── RECORDS TO PROCESS

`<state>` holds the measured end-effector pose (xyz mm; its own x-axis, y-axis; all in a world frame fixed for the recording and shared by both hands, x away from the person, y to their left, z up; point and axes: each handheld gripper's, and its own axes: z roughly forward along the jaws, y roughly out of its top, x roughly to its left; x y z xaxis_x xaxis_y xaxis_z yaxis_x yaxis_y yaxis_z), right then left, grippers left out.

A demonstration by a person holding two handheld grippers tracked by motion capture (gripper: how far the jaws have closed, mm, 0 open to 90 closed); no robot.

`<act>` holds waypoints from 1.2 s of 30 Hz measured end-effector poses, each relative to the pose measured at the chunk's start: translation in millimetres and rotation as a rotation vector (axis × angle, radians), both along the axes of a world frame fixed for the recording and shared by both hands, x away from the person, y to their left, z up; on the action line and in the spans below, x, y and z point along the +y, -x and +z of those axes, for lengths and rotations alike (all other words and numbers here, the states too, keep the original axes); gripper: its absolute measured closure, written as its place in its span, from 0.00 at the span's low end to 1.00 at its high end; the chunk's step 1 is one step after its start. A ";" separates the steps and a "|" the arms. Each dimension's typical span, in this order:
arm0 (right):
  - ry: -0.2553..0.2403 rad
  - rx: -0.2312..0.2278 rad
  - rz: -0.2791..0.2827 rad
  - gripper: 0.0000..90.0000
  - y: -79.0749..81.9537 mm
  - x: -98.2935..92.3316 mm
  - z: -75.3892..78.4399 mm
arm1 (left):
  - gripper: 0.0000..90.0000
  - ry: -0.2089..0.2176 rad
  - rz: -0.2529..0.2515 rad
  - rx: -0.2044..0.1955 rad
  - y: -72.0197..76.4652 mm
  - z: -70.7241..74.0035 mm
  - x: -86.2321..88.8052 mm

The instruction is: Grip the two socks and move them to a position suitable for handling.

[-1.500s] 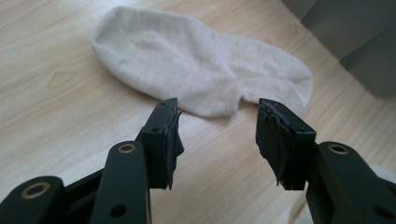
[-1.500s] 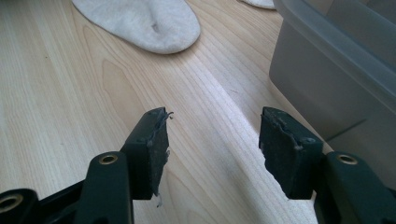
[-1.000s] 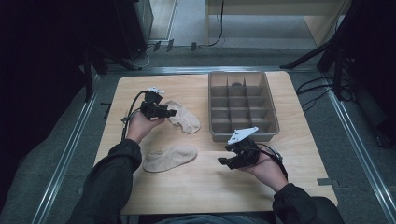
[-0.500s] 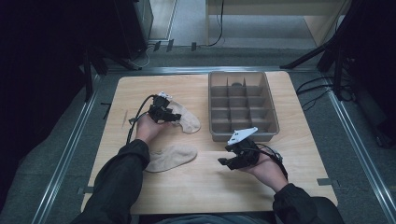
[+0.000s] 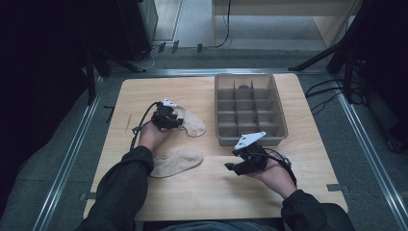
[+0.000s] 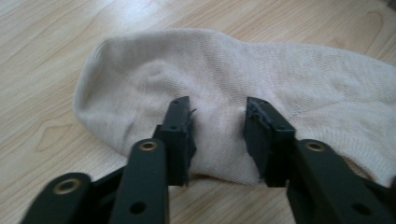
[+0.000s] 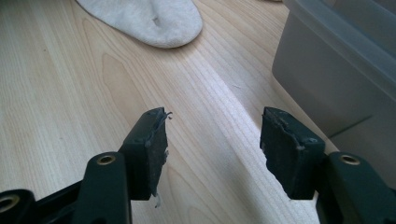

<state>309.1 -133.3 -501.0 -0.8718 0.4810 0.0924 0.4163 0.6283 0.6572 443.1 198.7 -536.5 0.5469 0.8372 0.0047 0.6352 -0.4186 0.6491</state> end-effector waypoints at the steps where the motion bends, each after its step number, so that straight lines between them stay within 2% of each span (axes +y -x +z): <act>1: -0.005 0.010 0.009 0.50 0.2 -0.1 0.1 | 0.80 -0.009 0.000 0.004 0.4 0.9 0.0; 2: -0.005 0.010 0.009 0.50 0.2 -0.1 0.1 | 0.84 -0.009 0.000 0.004 0.4 0.9 0.0; 3: -0.007 0.010 0.016 0.51 0.8 0.7 -0.1 | 0.91 -0.027 0.005 0.009 0.5 2.1 -1.0; 5: -0.007 0.011 0.018 0.51 1.0 1.2 -0.1 | 0.94 -0.038 0.018 0.021 0.0 3.5 -2.9; 8: -0.009 0.013 0.019 0.51 1.1 1.7 0.2 | 0.95 -0.024 0.078 0.060 -1.3 6.0 -6.6; 9: -0.010 0.015 0.020 0.51 0.8 1.9 0.5 | 0.96 -0.011 0.092 0.076 -1.6 7.6 -7.5; 11: -0.014 0.012 0.021 0.51 -0.8 3.2 0.0 | 0.96 0.016 0.105 0.079 -0.5 14.8 -7.0; 12: -0.014 0.012 0.021 0.51 -0.8 3.2 0.0 | 0.96 0.016 0.105 0.079 -0.5 14.8 -7.0; 13: -0.010 0.016 0.020 0.51 -1.7 4.2 -0.5 | 0.96 0.059 0.126 0.079 1.6 24.5 -4.2; 14: -0.010 0.016 0.020 0.51 -1.4 4.4 -0.5 | 0.96 0.081 0.132 0.083 3.4 30.9 -1.9; 15: -0.010 0.016 0.020 0.51 -1.4 4.4 -0.5 | 0.96 0.081 0.132 0.083 3.4 30.9 -1.9; 16: -0.008 0.015 0.024 0.51 -1.0 4.6 -0.4 | 0.96 0.101 0.142 0.085 5.5 37.1 0.4; 18: -0.007 0.011 0.023 0.51 -0.6 4.5 -0.1 | 0.96 0.135 0.160 0.090 11.1 49.0 6.4; 26: -0.007 0.012 0.020 0.51 -0.8 4.5 -0.1 | 0.96 0.161 0.164 0.061 42.6 80.7 18.7; 31: -0.007 0.012 0.020 0.51 -0.7 4.7 -0.1 | 0.96 0.186 0.198 0.054 62.7 85.2 29.1; 36: -0.007 0.008 0.020 0.51 -0.6 4.9 -0.2 | 0.96 0.183 0.250 0.065 81.9 76.7 40.7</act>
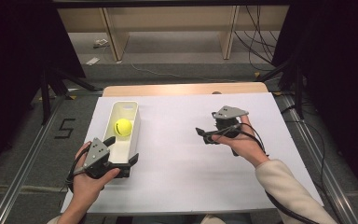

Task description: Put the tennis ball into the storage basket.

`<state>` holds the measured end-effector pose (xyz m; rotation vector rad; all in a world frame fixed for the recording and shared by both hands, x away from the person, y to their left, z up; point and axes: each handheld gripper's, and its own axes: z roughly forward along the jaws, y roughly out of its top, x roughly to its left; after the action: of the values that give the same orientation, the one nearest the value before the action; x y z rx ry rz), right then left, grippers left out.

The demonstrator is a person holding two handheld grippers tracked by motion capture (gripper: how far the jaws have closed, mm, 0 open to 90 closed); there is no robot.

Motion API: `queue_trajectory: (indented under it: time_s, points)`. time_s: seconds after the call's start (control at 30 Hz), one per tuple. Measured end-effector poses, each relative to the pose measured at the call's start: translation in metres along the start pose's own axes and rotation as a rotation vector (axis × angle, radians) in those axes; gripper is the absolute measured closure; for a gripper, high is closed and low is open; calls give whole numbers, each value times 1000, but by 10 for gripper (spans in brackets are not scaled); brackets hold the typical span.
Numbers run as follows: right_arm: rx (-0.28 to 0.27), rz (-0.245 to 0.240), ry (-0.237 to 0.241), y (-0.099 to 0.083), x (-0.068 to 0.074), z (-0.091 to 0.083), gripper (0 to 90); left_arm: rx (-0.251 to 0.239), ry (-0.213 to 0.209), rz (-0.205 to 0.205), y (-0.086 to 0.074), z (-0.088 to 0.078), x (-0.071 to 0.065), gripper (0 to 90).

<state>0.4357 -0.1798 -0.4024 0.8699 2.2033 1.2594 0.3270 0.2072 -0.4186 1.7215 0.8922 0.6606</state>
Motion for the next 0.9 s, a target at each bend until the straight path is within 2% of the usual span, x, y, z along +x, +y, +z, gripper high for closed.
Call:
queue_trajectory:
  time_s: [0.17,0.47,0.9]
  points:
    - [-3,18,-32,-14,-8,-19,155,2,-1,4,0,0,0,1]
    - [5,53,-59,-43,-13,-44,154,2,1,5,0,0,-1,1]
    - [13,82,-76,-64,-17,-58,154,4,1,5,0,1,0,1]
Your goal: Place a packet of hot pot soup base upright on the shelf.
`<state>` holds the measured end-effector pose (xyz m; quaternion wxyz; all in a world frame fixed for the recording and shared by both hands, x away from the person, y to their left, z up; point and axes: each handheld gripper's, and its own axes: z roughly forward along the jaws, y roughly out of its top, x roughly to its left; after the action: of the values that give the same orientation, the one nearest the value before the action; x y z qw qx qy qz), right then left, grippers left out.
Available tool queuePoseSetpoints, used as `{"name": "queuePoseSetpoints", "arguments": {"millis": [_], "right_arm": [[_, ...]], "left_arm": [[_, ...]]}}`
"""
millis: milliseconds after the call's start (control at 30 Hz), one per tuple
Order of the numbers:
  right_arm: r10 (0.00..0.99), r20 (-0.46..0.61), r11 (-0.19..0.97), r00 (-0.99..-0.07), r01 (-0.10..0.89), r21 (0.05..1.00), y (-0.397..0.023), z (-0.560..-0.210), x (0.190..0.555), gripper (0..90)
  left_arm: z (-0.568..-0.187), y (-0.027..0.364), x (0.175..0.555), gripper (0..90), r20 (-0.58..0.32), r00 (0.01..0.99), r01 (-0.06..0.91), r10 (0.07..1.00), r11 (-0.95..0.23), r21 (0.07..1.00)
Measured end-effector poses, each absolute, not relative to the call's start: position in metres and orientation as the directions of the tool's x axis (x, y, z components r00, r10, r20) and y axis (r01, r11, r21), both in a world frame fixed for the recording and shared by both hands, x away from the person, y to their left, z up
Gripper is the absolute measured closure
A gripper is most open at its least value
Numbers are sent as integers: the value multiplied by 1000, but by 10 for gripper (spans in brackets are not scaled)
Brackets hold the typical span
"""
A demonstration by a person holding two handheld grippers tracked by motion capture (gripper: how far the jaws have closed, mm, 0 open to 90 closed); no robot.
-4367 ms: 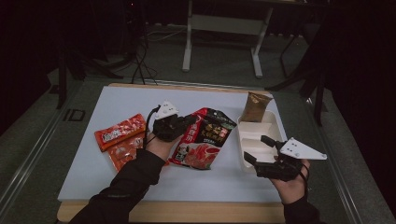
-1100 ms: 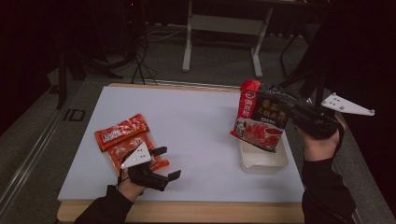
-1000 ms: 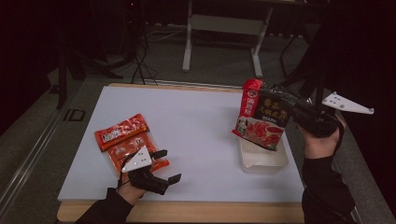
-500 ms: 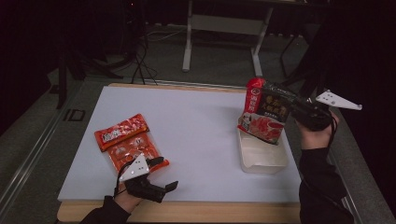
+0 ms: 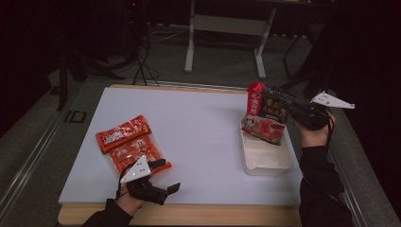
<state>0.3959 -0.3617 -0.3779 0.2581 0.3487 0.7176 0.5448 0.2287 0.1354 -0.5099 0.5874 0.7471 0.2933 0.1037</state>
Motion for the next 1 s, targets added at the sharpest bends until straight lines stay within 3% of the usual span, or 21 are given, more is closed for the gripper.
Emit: {"name": "queuePoseSetpoints", "arguments": {"millis": [400,800,1000], "right_arm": [[716,35,179,-697,232,956,-358,-385,402,752],[730,71,191,-680,302,934,-358,-410,404,735],[734,119,134,-669,314,940,-372,-421,400,720]], "left_arm": [[-511,135,229,13,-197,806,319,558,-130,939],[-512,136,228,13,-198,807,319,556,-130,939],[-512,135,229,13,-207,806,325,554,-122,938]]}}
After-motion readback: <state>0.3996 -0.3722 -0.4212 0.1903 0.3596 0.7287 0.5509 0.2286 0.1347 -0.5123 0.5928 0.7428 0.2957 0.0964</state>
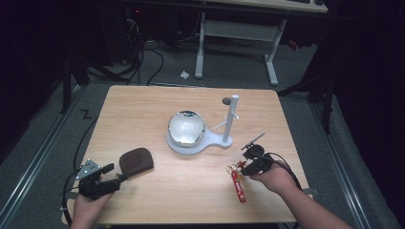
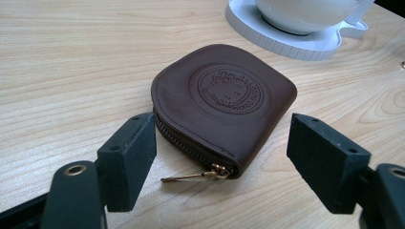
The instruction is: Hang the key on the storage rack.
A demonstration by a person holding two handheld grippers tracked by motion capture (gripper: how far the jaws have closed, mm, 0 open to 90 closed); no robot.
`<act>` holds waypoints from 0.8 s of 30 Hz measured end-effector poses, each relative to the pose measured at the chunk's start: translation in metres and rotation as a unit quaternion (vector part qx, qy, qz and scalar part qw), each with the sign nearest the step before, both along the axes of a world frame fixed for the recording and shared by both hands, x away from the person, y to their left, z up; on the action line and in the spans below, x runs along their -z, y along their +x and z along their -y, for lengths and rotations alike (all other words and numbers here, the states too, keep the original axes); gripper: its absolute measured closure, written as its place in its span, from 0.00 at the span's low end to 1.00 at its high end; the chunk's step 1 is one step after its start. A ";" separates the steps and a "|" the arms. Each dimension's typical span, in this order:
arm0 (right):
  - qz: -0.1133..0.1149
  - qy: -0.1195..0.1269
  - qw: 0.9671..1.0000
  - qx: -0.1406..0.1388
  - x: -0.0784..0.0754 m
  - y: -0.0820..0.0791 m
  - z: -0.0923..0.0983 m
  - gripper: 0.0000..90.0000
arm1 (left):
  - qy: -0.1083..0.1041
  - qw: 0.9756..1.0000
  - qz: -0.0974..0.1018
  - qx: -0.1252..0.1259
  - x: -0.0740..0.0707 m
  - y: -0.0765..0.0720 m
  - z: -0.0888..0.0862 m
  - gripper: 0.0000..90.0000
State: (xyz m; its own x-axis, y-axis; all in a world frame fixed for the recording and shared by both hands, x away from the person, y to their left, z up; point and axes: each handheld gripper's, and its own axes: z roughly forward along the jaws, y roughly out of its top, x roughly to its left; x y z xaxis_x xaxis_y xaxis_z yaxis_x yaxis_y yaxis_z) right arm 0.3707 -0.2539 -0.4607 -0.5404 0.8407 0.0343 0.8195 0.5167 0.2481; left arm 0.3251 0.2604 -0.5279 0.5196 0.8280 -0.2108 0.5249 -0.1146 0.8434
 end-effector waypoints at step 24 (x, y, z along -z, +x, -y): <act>0.008 0.008 1.000 0.001 -0.056 -0.026 0.026 0.74 | 0.002 1.000 0.005 0.003 0.000 -0.001 0.003 0.28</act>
State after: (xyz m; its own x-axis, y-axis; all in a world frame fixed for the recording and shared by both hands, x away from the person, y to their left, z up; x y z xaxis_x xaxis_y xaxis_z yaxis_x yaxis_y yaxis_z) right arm 0.3447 -0.2796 -0.4048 -0.5400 0.8408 0.0392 0.8159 0.5114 0.2698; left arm 0.3245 0.2578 -0.5274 0.5266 0.8257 -0.2020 0.5158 -0.1214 0.8481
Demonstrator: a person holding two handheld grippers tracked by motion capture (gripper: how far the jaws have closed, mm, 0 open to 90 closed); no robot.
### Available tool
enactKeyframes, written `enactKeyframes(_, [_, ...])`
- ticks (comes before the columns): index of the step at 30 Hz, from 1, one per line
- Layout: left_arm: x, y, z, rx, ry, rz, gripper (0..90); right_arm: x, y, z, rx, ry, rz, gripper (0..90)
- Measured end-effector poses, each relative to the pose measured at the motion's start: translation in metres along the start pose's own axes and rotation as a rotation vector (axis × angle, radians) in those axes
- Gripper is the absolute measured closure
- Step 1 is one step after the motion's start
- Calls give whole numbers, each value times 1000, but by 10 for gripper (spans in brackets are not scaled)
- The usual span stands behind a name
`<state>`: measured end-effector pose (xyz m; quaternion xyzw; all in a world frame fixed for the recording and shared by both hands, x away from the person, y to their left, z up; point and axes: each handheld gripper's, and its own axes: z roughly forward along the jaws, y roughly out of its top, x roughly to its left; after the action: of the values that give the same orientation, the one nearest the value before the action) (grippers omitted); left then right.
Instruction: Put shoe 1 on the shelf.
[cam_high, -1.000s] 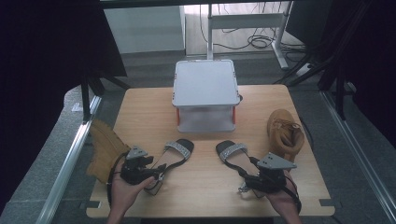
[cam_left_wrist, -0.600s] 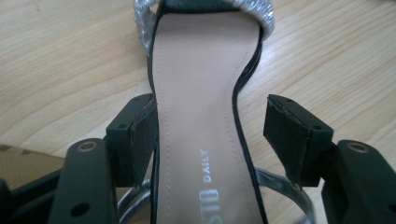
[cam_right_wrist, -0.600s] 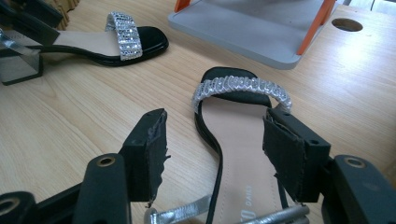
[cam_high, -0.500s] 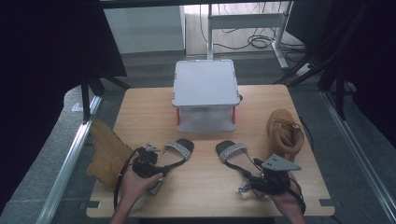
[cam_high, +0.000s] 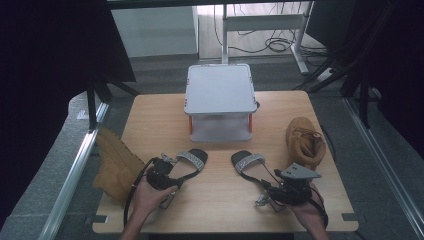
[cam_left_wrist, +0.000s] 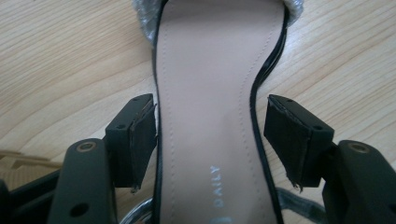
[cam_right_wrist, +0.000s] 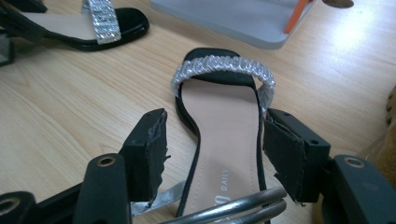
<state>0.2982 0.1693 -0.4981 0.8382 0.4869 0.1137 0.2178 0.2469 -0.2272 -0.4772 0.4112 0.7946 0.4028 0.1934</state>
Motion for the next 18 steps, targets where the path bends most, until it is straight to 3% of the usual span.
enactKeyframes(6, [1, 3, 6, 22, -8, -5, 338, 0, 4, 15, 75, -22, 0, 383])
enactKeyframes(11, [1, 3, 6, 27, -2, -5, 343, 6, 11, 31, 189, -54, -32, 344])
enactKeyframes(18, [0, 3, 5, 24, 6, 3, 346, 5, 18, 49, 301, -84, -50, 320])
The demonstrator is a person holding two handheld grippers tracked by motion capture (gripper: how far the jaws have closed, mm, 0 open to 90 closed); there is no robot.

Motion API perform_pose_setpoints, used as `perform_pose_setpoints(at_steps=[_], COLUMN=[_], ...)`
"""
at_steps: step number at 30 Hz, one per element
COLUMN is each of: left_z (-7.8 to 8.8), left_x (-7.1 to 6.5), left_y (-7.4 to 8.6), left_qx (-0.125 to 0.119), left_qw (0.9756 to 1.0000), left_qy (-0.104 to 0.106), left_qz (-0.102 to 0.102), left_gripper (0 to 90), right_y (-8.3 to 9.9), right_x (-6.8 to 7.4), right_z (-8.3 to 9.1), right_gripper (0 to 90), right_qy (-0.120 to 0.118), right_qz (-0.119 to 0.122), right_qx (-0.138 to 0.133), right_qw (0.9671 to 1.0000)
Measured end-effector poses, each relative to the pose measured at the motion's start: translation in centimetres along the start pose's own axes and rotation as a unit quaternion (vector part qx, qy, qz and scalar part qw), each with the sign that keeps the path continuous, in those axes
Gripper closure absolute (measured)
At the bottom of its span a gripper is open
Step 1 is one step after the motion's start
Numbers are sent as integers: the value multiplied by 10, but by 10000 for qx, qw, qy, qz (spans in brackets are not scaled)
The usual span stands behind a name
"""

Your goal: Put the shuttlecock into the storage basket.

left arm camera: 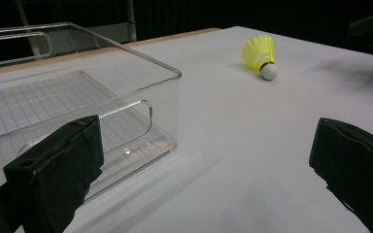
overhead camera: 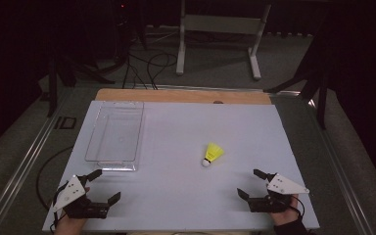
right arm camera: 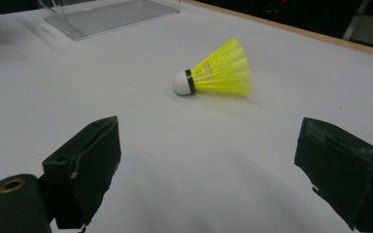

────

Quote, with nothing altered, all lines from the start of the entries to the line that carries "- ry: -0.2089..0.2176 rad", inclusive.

--- SOLUTION TO THIS EXERCISE ---
`<state>` holds the measured end-effector pose (xyz mm; its own x-axis, y-axis; all in a world frame fixed for the recording and shared by both hands, x away from the person, y to their left, z up; point and axes: each handheld gripper's, and its own axes: z roughly forward along the jaws, y roughly out of its top, x roughly to its left; x y z xaxis_x xaxis_y xaxis_z yaxis_x yaxis_y yaxis_z), right then left, grippers left out.

A demonstration by a person holding two handheld grippers tracked by motion capture (gripper: how far the jaws have closed, mm, 0 open to 90 closed); no robot.

`<act>` holds waypoints from 1.2 s of 30 Hz measured end-effector poses, each relative to the pose measured at the chunk's start: translation in millimetres and rotation as a rotation vector (axis × angle, radians), both along the axes of a world frame fixed for the recording and shared by both hands, x away from the person, y to their left, z up; on the action line and in the spans below, x, y and z point along the +y, -x and +z of those axes, for lengths and rotations alike (all other words and numbers here, the states too, keep the original axes); gripper: its absolute measured closure, written as its place in its span, from 0.00 at the span's low end to 1.00 at its high end; the chunk's step 1 is one step after its start. A ";" separates the steps and a "|" the arms. Each dimension's typical span, in this order:
arm0 (right):
  - ry: -0.2553..0.2403 rad
  - rx: -0.2312..0.2278 rad
  - rz: -0.2791..0.2827 rad
  - gripper: 0.0000..90.0000
  - y: -79.0749..81.9537 mm
  - x: -98.2935..92.3316 mm
  - z: -75.3892..78.4399 mm
arm1 (left):
  - gripper: 0.0000..90.0000
  - ry: -0.2089..0.2176 rad

The output as shown is complete.